§ **PROVIDED DATA**:
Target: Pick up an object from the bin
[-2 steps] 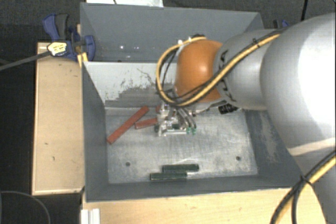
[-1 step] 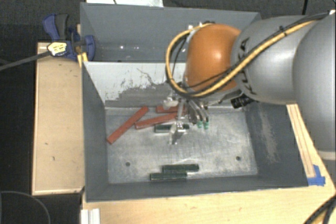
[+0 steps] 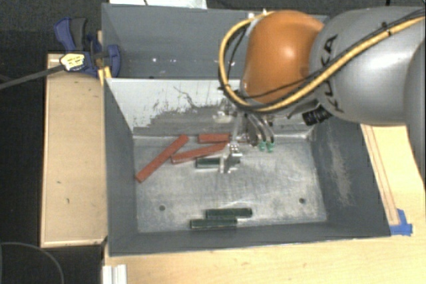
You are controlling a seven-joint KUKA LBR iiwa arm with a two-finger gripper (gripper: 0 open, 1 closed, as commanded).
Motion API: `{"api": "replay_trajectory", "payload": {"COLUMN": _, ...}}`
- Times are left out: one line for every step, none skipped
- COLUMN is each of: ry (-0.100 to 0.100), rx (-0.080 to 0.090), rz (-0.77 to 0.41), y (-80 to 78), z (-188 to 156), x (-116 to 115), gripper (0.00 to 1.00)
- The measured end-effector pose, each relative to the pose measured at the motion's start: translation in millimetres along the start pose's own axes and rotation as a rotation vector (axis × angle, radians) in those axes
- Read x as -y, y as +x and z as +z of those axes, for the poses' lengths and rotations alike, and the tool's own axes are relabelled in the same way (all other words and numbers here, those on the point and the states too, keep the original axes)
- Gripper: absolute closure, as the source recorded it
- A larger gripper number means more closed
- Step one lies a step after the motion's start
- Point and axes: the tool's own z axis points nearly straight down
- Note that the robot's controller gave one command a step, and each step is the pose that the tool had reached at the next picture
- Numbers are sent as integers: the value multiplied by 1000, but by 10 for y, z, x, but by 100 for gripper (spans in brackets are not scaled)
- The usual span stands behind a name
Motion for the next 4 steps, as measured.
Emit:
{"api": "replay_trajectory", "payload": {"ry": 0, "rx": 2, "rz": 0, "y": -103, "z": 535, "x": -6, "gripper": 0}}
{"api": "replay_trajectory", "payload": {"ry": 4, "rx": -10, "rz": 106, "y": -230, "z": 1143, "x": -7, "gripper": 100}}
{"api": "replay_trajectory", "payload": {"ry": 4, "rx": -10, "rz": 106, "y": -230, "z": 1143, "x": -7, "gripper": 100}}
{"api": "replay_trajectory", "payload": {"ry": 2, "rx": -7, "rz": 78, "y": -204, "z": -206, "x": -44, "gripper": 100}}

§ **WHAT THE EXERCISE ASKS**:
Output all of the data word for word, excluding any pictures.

§ **RESULT FOR THIS TASK**:
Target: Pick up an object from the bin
[-2 steps] 
[-1 step] 
[+0 steps] 
You are controlling a seven-joint KUKA LBR iiwa arm with a two-finger gripper (gripper: 0 open, 1 closed, as commanded).
Motion API: `{"api": "replay_trajectory", "payload": {"COLUMN": _, ...}}`
- Times are left out: one line for every step, none skipped
- COLUMN is each of: ry (-0.100 to 0.100), rx (-0.080 to 0.090), rz (-0.77 to 0.41), y (-80 to 78), z (-188 to 156), x (-116 to 115), gripper (0.00 to 1.00)
- The measured end-effector pose, each relative to the pose measured at the motion's start: translation in millimetres along the start pose's own axes and rotation as a rotation vector (axis × angle, radians) in those axes
- Read x as -y, y as +x and z as +z of those axes, for the poses' lengths and rotations alike, and the tool's own axes are relabelled in the same way (all other words and numbers here, those on the point and the states too, keep the original axes)
- Gripper: absolute closure, as the source recorded it
- A larger gripper number means more closed
- Step one lies a step after the motion's start
- Point and axes: the tool's own z axis points nearly straight down
- Note that the robot's controller gave one command a step, and each step is the pose that the tool had reached at the next picture
- Numbers are sent as integers: the value multiplied by 1000, but by 10 for y, z, x, but by 100 for gripper (spans in brackets are not scaled)
- The usual span stands behind a name
Motion for the next 4 steps, as measured.
Emit:
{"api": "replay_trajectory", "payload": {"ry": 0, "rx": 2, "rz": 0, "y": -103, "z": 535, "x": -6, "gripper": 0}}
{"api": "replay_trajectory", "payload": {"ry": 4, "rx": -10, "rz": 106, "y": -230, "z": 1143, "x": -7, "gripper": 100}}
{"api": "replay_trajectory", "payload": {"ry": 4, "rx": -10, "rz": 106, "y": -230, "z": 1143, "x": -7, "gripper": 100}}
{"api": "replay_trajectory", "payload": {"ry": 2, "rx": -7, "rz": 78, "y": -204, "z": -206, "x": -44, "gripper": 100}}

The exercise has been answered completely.